For this systematic analysis articles are only accumulated from six different peer-reviewed libraries (ACM, SpringerLink, Taylor & Francis, Science Direct = IEEE Xplore, and Wiley online library), but there exist a number of multi-disciplinary databases for articles accumulation purposes.
This systematic analysis covers a specific range of years (2011 –2021), while a number of articles are reporting on daily basis.
Articles are accumulated from online libraries using search queries, so if a paper has no matching words to the query, then it was skipped during search process.
Google Scholar is skipped during the articles accumulation phase to shorten the searching time. Also, it gives access to both peer-reviewed and non-peer-reviewed journals and we only focused on peer-reviewed journals for the relevant articles.
Being a systematic literature work it can be broadened to grab the knowledge about other varying topics such as healthcare data commercialization, health sociology etc.
Besides these limitations we hope that this systematic research work will be an inspiration for future research in the recommended fields and will open gates for both industrialists and policymakers.
Conclusion and future work
In this research article, the existing research reported during 2011 to 2021 is thoroughly analysed for the efforts made by researchers to help caretakers and clinicians to make authentic decisions in disease diagnosing and suggest medicines accordingly. Based on the research problem and underlying requirements, the researchers proposed several feature extraction, identification, and remote communication frameworks to develop doctor and patient communication in a timely fashion. These real-time or nearer to real-time applications mostly use big data analytics and computational devices. This research work identified several key features and optimum management designs proposed in healthcare big data analytical domain to achieve effective outcomes in disease diagnosing. The results of this systematic work suggests that advanced hybrid machine learning-based models and cloud computing application should be adapted to reduce treatment cost, simulation time, and achieve improved quality of care. The findings of this research work will not only help the policymakers to encourage the researchers and practitioners to develop advanced disease diagnosing models, but it will also assist in presenting an improved quality of treatment mechanism for patients.

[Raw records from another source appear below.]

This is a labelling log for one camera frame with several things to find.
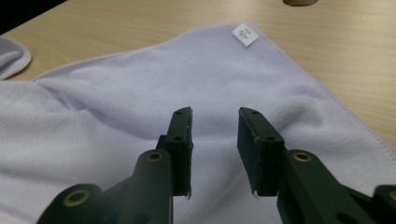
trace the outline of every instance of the white label
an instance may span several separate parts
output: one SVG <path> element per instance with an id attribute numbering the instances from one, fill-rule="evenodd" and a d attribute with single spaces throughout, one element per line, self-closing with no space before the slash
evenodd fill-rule
<path id="1" fill-rule="evenodd" d="M 233 30 L 233 34 L 239 39 L 246 47 L 255 41 L 259 36 L 244 23 L 240 24 Z"/>

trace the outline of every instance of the microfiber cloth
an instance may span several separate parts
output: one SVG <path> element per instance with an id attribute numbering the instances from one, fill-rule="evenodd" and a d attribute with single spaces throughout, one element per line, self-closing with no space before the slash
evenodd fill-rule
<path id="1" fill-rule="evenodd" d="M 0 36 L 0 79 L 20 72 L 32 57 L 20 43 Z"/>
<path id="2" fill-rule="evenodd" d="M 233 34 L 239 25 L 0 82 L 0 222 L 35 223 L 78 183 L 118 184 L 186 106 L 192 195 L 174 199 L 174 223 L 281 223 L 276 197 L 251 194 L 236 148 L 241 106 L 263 113 L 286 148 L 316 154 L 342 184 L 369 196 L 395 184 L 389 145 L 254 24 L 246 27 L 258 38 L 246 47 L 237 37 L 249 34 Z"/>

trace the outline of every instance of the table surface
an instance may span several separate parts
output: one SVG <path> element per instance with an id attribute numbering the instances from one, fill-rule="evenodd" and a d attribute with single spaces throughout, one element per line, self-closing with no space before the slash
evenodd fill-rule
<path id="1" fill-rule="evenodd" d="M 224 22 L 257 25 L 396 148 L 396 3 L 319 0 L 68 0 L 3 34 L 32 62 L 13 80 L 67 63 L 162 43 Z"/>

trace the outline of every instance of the lavender cloth
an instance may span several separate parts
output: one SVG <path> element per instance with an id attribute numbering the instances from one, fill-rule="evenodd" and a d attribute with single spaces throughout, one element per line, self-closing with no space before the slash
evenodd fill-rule
<path id="1" fill-rule="evenodd" d="M 318 155 L 341 183 L 368 195 L 394 184 L 393 150 L 253 24 L 259 39 L 242 45 L 238 25 L 0 82 L 0 223 L 35 223 L 77 183 L 117 184 L 185 106 L 192 197 L 175 198 L 177 224 L 281 223 L 276 198 L 250 193 L 236 149 L 241 106 L 262 112 L 287 148 Z"/>
<path id="2" fill-rule="evenodd" d="M 0 36 L 0 79 L 20 72 L 32 57 L 20 43 Z"/>

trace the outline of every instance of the wooden table
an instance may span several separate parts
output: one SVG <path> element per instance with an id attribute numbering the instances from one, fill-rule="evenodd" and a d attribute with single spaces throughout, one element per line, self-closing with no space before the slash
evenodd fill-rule
<path id="1" fill-rule="evenodd" d="M 203 26 L 249 21 L 396 148 L 393 0 L 68 0 L 4 34 L 26 46 L 29 80 L 75 61 L 162 43 Z"/>

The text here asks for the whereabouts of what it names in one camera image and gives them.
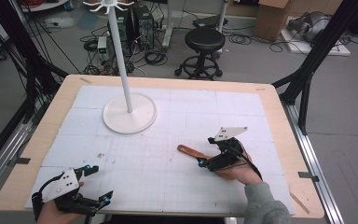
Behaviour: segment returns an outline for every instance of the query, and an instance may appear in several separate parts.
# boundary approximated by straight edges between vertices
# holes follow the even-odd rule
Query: gray sweatshirt
[[[244,224],[290,223],[289,211],[282,202],[274,200],[268,183],[248,185],[245,193],[248,206]]]

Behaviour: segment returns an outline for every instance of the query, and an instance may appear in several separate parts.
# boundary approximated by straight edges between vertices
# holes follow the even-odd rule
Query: black stool
[[[221,77],[223,72],[219,70],[219,65],[217,65],[213,53],[225,45],[225,40],[225,37],[215,29],[201,27],[189,31],[186,34],[185,42],[190,48],[200,53],[200,55],[187,58],[175,70],[175,75],[180,76],[183,69],[189,75],[188,79],[194,77],[213,80],[214,76]],[[192,59],[197,59],[197,62],[188,63]],[[205,60],[212,62],[213,65],[205,65]],[[187,68],[194,68],[194,71],[188,71]],[[213,69],[214,72],[208,72],[207,70],[209,69]]]

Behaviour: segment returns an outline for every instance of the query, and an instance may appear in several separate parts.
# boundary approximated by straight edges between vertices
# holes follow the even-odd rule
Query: concrete floor
[[[46,14],[59,10],[50,10],[37,16],[43,18]],[[78,7],[70,14],[75,18],[76,25],[69,29],[56,30],[51,35],[74,65],[82,71],[87,65],[88,55],[79,38],[103,27],[107,20],[103,16],[90,15],[85,7]],[[186,15],[182,20],[176,18],[174,23],[178,25],[181,22],[181,26],[192,28],[191,22],[194,18],[192,15]],[[228,18],[227,27],[247,27],[253,22]],[[129,76],[186,78],[184,75],[176,77],[173,74],[185,58],[195,54],[186,47],[185,34],[186,30],[176,30],[173,33],[167,52],[168,61],[164,65],[142,66]],[[52,41],[46,41],[46,45],[52,61],[57,66],[69,73],[78,73]],[[343,220],[346,223],[358,223],[358,45],[350,43],[347,48],[351,52],[350,57],[328,56],[312,80],[307,130]],[[218,60],[224,74],[216,80],[272,83],[295,72],[305,58],[305,55],[289,53],[284,45],[282,52],[273,52],[268,44],[252,42],[250,45],[238,45],[227,39],[223,54]],[[145,64],[144,60],[135,66],[142,64]],[[24,90],[12,62],[0,61],[0,132],[23,100]],[[0,179],[0,188],[9,173],[10,168],[7,168]],[[8,222],[34,223],[33,214],[0,212],[0,223]],[[328,223],[326,218],[292,218],[292,222]]]

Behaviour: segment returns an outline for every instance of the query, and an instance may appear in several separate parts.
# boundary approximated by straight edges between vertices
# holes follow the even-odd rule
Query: round white base
[[[141,132],[156,119],[157,109],[153,100],[140,93],[131,93],[132,113],[127,111],[124,95],[112,99],[103,110],[105,124],[117,133]]]

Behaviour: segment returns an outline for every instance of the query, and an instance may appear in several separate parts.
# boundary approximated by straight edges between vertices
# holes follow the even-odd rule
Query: cardboard box flap
[[[285,8],[289,0],[260,0],[258,3],[263,6]]]

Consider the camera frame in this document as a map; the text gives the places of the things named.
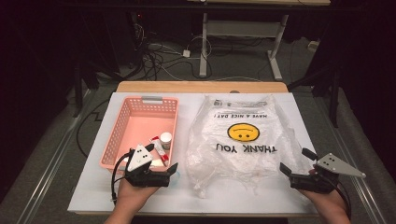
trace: smiley face
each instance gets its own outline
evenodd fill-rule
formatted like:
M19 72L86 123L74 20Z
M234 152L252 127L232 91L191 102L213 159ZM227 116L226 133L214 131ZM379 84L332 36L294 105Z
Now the smiley face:
M259 135L259 129L248 123L236 123L228 129L228 136L240 142L254 141Z

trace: hand
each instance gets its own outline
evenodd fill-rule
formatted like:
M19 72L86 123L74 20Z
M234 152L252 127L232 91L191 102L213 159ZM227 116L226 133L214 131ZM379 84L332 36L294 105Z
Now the hand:
M322 223L327 224L348 224L347 207L344 200L337 192L333 190L329 194L320 194L308 190L299 189L299 191L307 197L317 208Z
M134 187L127 180L122 179L120 181L116 206L105 223L131 223L134 215L158 189L158 187Z

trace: plastic bag
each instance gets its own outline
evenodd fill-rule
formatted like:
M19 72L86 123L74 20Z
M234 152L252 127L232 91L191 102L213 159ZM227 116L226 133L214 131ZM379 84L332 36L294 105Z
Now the plastic bag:
M199 197L205 197L214 178L254 188L264 178L280 177L280 162L293 171L310 169L273 95L258 102L206 96L191 125L187 150L187 171Z

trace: white table
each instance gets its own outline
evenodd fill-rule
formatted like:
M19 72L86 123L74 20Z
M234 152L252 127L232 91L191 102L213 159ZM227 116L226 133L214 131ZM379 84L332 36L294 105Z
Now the white table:
M316 216L314 206L285 178L268 179L253 192L233 180L218 180L200 199L192 190L186 173L185 151L188 132L198 109L211 94L222 99L251 101L268 93L175 93L175 92L116 92L113 94L102 125L93 143L91 153L69 204L68 211L78 214L108 214L114 204L110 201L111 173L100 167L99 160L117 118L125 96L168 96L179 99L176 140L173 162L178 162L177 173L171 177L168 188L159 189L141 209L148 216L214 216L214 217L307 217ZM274 93L295 130L302 147L314 150L291 93Z

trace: pink plastic basket
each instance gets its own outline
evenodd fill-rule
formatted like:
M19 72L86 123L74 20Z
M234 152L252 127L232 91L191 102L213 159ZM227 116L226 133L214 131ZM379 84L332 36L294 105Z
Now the pink plastic basket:
M170 149L165 150L169 158L168 165L172 165L172 151L177 123L178 99L161 96L130 96L126 97L121 105L116 123L107 141L100 160L100 165L110 172L119 158L130 148L138 144L146 146L149 139L160 136L161 133L171 133L173 140ZM155 149L151 151L154 161L160 160ZM165 171L168 167L151 166L152 171ZM120 170L126 166L126 161L120 165Z

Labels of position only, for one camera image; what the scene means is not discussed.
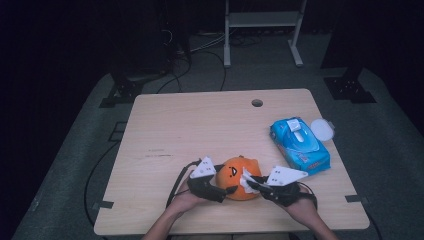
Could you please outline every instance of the human arm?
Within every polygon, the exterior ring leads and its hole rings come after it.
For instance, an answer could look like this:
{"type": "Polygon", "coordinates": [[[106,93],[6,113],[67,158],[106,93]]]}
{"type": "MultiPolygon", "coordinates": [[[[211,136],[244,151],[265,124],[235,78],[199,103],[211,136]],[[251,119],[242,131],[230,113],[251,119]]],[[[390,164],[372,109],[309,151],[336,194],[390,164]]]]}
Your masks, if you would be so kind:
{"type": "Polygon", "coordinates": [[[175,221],[185,212],[195,208],[199,203],[207,200],[196,197],[188,189],[187,180],[181,184],[171,204],[164,210],[149,231],[143,236],[143,240],[166,239],[175,221]]]}
{"type": "MultiPolygon", "coordinates": [[[[308,192],[306,188],[300,187],[301,192],[308,192]]],[[[283,208],[295,221],[309,228],[319,240],[337,240],[337,236],[322,220],[312,200],[301,198],[288,207],[283,208]]]]}

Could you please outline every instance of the hole in table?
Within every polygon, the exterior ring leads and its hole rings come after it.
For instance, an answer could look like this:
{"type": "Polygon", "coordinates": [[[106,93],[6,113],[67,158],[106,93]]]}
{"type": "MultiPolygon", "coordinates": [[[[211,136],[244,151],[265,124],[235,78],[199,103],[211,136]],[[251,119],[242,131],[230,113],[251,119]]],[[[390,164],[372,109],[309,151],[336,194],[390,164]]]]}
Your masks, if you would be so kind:
{"type": "Polygon", "coordinates": [[[260,99],[253,99],[252,105],[254,107],[262,107],[262,105],[264,105],[264,102],[262,102],[262,100],[260,100],[260,99]]]}

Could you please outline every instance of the gray carpet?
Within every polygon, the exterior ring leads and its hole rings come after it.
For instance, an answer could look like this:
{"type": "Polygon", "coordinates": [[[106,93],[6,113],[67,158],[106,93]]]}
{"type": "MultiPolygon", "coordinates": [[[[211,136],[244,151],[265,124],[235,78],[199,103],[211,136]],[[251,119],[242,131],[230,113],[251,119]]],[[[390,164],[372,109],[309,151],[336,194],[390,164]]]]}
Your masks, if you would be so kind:
{"type": "MultiPolygon", "coordinates": [[[[262,37],[259,44],[233,47],[232,66],[226,70],[223,90],[309,89],[323,117],[336,127],[333,140],[383,239],[422,239],[423,137],[390,96],[382,80],[366,69],[359,81],[377,103],[352,104],[348,100],[333,100],[323,78],[339,76],[344,69],[320,69],[330,35],[300,36],[298,48],[304,61],[302,68],[294,65],[286,42],[288,37],[262,37]]],[[[210,40],[197,36],[190,41],[195,48],[210,40]]],[[[222,57],[222,43],[206,51],[222,57]]],[[[180,75],[187,68],[187,62],[177,60],[175,74],[180,75]]],[[[149,82],[142,93],[154,94],[172,78],[168,75],[149,82]]],[[[183,92],[219,91],[223,79],[220,59],[210,53],[194,54],[190,71],[179,78],[183,92]]],[[[88,212],[94,220],[97,203],[102,200],[119,148],[119,144],[112,147],[114,142],[109,136],[117,122],[127,121],[132,107],[131,104],[118,104],[114,108],[99,108],[112,85],[110,75],[99,79],[14,239],[101,239],[93,232],[84,211],[85,186],[96,166],[86,189],[88,212]],[[111,150],[101,158],[109,148],[111,150]]],[[[160,93],[178,91],[178,84],[173,81],[160,93]]],[[[119,139],[120,135],[116,133],[113,137],[119,139]]],[[[302,240],[313,239],[309,232],[297,234],[302,240]]],[[[378,239],[373,224],[366,230],[337,231],[336,234],[341,239],[378,239]]],[[[139,239],[140,236],[107,238],[139,239]]]]}

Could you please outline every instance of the metal shelf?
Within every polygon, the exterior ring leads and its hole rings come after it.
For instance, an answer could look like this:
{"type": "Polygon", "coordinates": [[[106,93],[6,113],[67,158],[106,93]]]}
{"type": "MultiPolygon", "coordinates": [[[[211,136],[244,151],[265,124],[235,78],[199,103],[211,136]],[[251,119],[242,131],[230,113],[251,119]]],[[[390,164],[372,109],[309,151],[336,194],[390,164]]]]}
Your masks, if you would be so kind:
{"type": "Polygon", "coordinates": [[[230,13],[229,27],[296,26],[299,12],[230,13]]]}

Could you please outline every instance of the black stand leg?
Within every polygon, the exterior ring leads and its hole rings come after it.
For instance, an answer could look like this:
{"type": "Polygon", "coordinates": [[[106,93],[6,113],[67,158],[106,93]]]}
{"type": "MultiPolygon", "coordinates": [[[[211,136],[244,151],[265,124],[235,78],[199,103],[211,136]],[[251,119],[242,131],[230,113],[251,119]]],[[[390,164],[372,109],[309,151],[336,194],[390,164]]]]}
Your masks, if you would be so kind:
{"type": "Polygon", "coordinates": [[[352,103],[375,103],[370,92],[358,81],[362,66],[348,67],[341,77],[324,78],[325,84],[335,100],[350,100],[352,103]]]}
{"type": "Polygon", "coordinates": [[[145,78],[139,81],[130,81],[124,74],[122,67],[114,65],[111,69],[113,82],[112,89],[106,98],[103,98],[100,108],[112,108],[116,104],[134,103],[135,98],[143,91],[144,84],[149,81],[155,80],[152,78],[145,78]]]}
{"type": "Polygon", "coordinates": [[[188,11],[185,0],[165,0],[165,4],[172,11],[168,11],[169,27],[174,33],[175,40],[173,41],[174,48],[178,45],[184,51],[187,60],[191,64],[190,52],[190,34],[189,34],[189,20],[188,11]]]}

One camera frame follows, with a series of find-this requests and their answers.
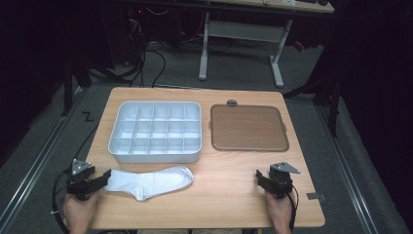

Advanced hybrid machine learning architectures for cognitive computing are considered as the future toolbox for the data-driven analysis of healthcare big data. Also, geometric-based features must be considered for feature extraction purposes instead of semantic and structural-based features. These geometric-based feature extraction techniques will not only reduce the simulation time, but it will also improve the identification and disease diagnosing capabilities of smart health devices. Additionally, these features can help in accurate identification of Alzheimer, tumours in PET or MRI images using upgraded machine learning and big data analytics. Cluster-based mechanism should be considered for data organization purposes to improve big data timely-access and easy-management capabilities. Promoting research in these areas will be crucial for future innovation in healthcare domain.